§ 310 StGB
Stand: 22.11.2021
zuletzt geändert durch:
Gesetz zur Änderung des Infektionsschutzgesetzes und weiterer Gesetze anlässlich der Aufhebung der Feststellung der epidemischen Lage von nationaler Tragweite, BGBl.
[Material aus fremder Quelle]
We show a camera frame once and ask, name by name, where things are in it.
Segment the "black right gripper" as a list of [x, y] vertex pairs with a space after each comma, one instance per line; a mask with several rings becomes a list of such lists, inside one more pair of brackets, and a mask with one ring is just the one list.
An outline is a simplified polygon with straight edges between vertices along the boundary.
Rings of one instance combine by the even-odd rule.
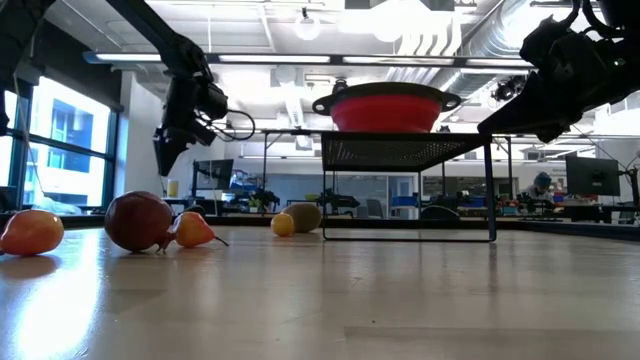
[[520, 57], [537, 68], [523, 91], [478, 126], [481, 134], [535, 135], [549, 143], [581, 121], [585, 108], [609, 102], [611, 71], [597, 43], [569, 20], [543, 19], [527, 35]]

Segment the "black ceiling-hung device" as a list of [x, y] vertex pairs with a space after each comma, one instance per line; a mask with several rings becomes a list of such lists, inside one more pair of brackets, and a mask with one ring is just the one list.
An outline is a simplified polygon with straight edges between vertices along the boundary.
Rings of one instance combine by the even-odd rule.
[[491, 97], [498, 102], [506, 102], [519, 95], [527, 81], [526, 75], [514, 75], [497, 82], [497, 87], [492, 91]]

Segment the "person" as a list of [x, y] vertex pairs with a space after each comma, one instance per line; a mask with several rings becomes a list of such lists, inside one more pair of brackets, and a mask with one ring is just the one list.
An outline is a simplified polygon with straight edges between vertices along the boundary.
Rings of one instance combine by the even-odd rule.
[[540, 172], [533, 183], [524, 190], [523, 194], [533, 200], [552, 202], [553, 194], [549, 191], [550, 186], [551, 177], [546, 172]]

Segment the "orange plastic pear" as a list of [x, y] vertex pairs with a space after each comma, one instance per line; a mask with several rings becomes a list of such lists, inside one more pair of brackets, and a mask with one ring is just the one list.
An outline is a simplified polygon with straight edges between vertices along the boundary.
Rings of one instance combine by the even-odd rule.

I S. 4906
Besonderer Teil
Achtundzwanzigster Abschnitt Gemeingefährliche Straftaten

§ 310 StGB Vorbereitung eines Explosions- oder Strahlungsverbrechens

§ 310 Vorbereitung eines Explosions- oder Strahlungsverbrechens

StGB ( Strafgesetzbuch )

(1) Wer zur Vorbereitung 1. eines bestimmten Unternehmens im Sinne des § 307 Abs. 1 oder des § 309 Abs. 2, 2. einer Straftat nach § 308 Abs. 1, die durch Sprengstoff begangen werden soll, 3. einer Straftat nach § 309 Abs. 1 oder 4. einer Straftat nach § 309 Abs. 6 Kernbrennstoffe, sonstige radioaktive Stoffe, Sprengstoffe oder die zur Ausführung der Tat erforderlichen besonderen Vorrichtungen herstellt, sich oder einem anderen verschafft, verwahrt oder einem anderen überläßt, wird in den Fällen der Nummer 1 mit Freiheitsstrafe von einem Jahr bis zu zehn Jahren, in den Fällen der Nummer 2 und der Nummer 3 mit Freiheitsstrafe von sechs Monaten bis zu fünf Jahren, in den Fällen der Nummer 4 mit Freiheitsstrafe bis zu drei Jahren oder mit Geldstrafe bestraft. (2) In minder schweren Fällen des Absatzes 1 Nr. 1 ist die Strafe Freiheitsstrafe von sechs Monaten bis zu fünf Jahren. (3) In den Fällen des Absatzes 1 Nr. 3 und 4 ist der Versuch strafbar.